Python Ban: The Pet Argument

Prehistoric Pets has long worked with a wide variety of species of large constrictors, over a span of many years. During that time, we have come to an intimate understanding of the animals we have worked with, their temperature and environmental needs, personalities, reproductive and feeding capabilities. With this background and some additional research it becomes clear the animals recently added to the Lacey act are neither capable of living outside of their current establishment in the Everglades or pose a reasonable threat to humans.

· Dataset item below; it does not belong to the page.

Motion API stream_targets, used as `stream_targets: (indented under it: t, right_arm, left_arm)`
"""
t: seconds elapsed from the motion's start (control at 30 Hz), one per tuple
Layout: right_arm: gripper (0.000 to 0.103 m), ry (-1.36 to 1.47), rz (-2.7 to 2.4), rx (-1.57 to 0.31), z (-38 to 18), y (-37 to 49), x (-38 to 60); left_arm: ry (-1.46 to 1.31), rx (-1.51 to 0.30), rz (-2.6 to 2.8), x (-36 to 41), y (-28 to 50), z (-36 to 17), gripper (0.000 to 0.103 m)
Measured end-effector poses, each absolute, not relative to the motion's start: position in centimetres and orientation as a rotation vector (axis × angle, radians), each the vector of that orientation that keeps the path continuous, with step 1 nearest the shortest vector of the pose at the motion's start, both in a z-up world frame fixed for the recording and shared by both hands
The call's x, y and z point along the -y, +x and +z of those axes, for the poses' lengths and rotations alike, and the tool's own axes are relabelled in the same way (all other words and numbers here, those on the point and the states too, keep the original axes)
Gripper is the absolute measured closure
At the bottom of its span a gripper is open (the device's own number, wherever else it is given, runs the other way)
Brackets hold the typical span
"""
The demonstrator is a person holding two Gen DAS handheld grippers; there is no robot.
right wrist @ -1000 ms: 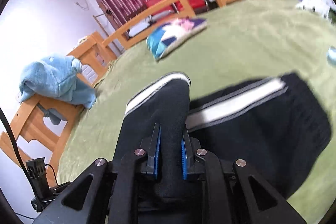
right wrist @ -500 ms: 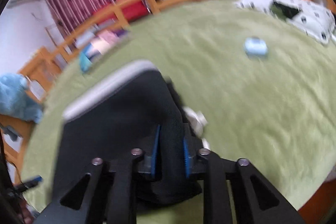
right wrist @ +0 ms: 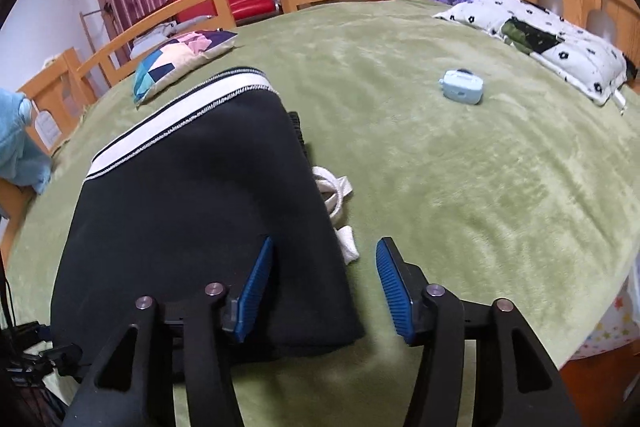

We’ve compiled just some of the facts we’ve found within the documentation supposedly backing this faulty legislation. We urge you to read these excerpts, examine the sources and develop your own opinion on the subject, but please please do not rely on sensationalized images and articles with an underlying agenda. Today we will cover the pet argument that is so often misconstrued and sensationalized by feeding off of fear instead of the thousands of happy reptile owning families.

photo credit Mali Workman




Claim: "The HSUS opposes ownership of all reptiles." [Status: True]

For those reasons, HSUS [Humane Society of the United States] opposes private ownership of endangered species, undomesticated animals, and all reptiles.


Along the same lines, HSUS discourages keeping parrots, macaws, cockatoos, and toucans because they are not longstanding domesticated species. They do not oppose ownership of all birds.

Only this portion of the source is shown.